It's kinda sad to laugh at crappy code from job applicants who may well be
desperate for a job, but actually couldn't really program their way out of a
paper bag, but, people should not underestimate the software-destroying havoc
that such bad programmers can cause when they copy/paste from all over, like
some nesting squirrel only happy inhabiting a nest of bug-ridden code.

------
techdmn
Hard to evaluate this fully without knowing the requirements. Granted there
are some terrible things happening, but it's really only part of the story.

------
sixtofour
It bugs me that the guy put up code as a bad example, and some of the lines
extend so far to the right that the side bar lays on top of them. Its own bad
example.

------
saturn
I was going to write that I didn't think it very good form to post failing
code tests on the net, but having looked at the code - my god. I still think
it's questionable manners but man that code is shocking.

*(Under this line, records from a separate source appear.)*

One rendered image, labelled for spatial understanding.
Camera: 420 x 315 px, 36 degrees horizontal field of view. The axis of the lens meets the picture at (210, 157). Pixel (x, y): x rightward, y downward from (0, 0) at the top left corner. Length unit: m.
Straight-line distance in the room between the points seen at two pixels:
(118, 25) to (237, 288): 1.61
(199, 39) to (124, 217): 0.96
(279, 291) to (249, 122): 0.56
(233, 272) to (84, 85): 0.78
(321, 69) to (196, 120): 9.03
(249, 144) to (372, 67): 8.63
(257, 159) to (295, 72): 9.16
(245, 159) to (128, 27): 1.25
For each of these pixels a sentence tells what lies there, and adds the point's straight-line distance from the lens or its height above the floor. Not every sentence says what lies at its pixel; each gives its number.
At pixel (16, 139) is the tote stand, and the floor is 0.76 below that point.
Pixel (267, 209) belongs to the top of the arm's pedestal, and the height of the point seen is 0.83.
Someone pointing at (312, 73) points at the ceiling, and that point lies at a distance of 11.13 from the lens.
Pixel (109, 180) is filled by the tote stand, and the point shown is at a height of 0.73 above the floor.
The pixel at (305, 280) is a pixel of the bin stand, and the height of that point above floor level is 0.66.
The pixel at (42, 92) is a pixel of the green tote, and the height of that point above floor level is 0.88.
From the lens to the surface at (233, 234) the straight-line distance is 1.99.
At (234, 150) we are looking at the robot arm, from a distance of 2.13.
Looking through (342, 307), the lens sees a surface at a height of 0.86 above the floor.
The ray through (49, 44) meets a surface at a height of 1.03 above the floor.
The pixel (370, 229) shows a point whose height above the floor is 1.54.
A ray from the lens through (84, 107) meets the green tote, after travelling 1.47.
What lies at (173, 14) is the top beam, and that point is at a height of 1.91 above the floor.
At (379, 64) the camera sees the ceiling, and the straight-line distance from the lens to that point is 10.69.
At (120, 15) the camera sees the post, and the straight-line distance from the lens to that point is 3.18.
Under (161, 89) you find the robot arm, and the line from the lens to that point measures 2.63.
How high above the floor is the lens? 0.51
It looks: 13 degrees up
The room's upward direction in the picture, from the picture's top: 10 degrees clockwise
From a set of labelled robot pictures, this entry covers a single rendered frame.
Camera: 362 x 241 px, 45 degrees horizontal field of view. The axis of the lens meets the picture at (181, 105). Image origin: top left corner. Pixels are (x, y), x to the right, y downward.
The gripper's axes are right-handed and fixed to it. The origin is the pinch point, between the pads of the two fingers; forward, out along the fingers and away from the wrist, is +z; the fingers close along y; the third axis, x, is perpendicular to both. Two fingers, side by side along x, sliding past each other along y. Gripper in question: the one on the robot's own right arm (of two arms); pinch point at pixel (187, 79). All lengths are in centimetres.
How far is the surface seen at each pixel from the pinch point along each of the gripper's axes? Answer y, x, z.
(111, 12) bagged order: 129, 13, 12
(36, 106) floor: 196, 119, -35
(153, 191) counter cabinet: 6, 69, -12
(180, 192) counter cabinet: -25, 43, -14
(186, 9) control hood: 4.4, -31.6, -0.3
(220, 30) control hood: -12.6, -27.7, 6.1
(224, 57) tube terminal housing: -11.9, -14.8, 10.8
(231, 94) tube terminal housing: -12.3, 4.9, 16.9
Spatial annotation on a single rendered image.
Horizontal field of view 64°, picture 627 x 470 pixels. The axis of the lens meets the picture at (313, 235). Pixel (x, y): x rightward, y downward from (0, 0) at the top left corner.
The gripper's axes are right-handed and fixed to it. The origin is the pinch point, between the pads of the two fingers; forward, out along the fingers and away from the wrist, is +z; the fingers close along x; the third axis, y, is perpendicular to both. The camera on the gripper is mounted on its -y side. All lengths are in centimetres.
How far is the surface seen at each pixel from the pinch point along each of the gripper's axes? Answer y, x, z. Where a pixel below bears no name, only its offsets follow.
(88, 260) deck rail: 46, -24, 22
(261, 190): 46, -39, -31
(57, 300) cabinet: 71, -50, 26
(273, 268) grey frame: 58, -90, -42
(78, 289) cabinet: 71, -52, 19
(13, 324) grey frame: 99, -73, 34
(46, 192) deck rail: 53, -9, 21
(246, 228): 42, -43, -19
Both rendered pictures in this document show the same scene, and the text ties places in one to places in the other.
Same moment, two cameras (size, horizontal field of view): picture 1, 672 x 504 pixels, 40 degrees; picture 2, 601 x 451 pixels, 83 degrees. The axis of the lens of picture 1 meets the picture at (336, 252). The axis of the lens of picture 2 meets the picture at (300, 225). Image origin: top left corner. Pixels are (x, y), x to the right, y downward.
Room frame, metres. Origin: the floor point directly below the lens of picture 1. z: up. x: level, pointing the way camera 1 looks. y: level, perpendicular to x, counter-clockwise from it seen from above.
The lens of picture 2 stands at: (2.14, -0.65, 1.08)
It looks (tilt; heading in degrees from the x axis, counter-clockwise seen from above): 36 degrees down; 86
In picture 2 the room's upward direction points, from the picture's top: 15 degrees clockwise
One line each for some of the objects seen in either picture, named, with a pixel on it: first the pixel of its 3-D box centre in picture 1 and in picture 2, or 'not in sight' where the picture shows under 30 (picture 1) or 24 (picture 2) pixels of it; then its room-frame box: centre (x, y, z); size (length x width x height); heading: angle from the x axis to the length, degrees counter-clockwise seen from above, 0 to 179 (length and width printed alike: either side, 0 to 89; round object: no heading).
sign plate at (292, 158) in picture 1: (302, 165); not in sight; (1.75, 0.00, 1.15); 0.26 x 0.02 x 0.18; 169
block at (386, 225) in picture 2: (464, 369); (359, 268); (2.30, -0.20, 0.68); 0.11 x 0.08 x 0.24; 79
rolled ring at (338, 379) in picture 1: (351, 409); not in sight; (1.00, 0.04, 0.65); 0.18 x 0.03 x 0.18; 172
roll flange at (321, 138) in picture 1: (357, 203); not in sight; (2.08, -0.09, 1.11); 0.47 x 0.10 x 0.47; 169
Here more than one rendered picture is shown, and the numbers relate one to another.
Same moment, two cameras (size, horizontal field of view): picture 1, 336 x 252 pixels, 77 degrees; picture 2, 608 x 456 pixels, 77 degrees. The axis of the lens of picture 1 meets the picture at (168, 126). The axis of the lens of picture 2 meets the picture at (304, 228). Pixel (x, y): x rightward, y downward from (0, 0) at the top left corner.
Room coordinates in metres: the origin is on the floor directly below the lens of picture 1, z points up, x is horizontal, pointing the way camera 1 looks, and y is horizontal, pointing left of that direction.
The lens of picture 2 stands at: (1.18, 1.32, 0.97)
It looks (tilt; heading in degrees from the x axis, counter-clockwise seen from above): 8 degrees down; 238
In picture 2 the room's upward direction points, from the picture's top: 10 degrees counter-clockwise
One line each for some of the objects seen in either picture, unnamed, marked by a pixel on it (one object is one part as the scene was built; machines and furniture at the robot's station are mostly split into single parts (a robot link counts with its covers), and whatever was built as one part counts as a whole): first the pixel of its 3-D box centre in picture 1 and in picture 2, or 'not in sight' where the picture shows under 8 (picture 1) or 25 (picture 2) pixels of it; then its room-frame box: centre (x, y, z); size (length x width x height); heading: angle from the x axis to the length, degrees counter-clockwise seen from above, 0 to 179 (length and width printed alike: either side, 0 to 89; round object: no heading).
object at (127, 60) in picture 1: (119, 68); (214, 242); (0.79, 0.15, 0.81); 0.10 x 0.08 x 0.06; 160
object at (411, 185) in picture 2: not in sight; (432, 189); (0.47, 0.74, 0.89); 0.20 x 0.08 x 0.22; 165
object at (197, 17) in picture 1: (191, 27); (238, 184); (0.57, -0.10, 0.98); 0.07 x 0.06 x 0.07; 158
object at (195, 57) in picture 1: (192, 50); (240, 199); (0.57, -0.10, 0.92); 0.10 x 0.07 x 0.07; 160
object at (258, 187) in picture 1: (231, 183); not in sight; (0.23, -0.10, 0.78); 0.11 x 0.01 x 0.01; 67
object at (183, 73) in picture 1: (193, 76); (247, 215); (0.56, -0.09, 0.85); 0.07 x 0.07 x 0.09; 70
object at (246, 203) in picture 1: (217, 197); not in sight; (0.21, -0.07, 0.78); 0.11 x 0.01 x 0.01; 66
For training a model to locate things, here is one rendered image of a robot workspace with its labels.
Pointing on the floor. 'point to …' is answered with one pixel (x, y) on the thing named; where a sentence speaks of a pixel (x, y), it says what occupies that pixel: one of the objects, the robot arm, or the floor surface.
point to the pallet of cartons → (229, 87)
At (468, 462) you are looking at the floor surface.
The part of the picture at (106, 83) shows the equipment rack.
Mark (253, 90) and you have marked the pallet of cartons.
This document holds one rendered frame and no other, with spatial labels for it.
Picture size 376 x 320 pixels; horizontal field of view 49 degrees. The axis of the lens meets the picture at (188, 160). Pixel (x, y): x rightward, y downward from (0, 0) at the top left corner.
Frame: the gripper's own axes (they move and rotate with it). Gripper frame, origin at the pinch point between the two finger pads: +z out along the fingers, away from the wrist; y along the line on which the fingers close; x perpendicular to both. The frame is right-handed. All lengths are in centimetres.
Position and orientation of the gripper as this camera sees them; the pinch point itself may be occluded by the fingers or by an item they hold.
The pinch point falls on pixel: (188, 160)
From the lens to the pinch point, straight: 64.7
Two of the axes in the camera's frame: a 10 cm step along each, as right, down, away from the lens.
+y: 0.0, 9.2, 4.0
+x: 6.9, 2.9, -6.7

I was also going to say that I thought the naming of WebForm2 was the least of
the code sample's problems, but on reflection, I think the writer is onto
something - it really is quite emblematic of the lazy, sloppy thinking on
display here. The same kind of person who thinks this code is acceptable is
the exact same type of person who is too unbelievably lazy to even think of a
better name than WebForm2.aspx.

Not often you see code so bad that it feels almost voyeuristic looking at it.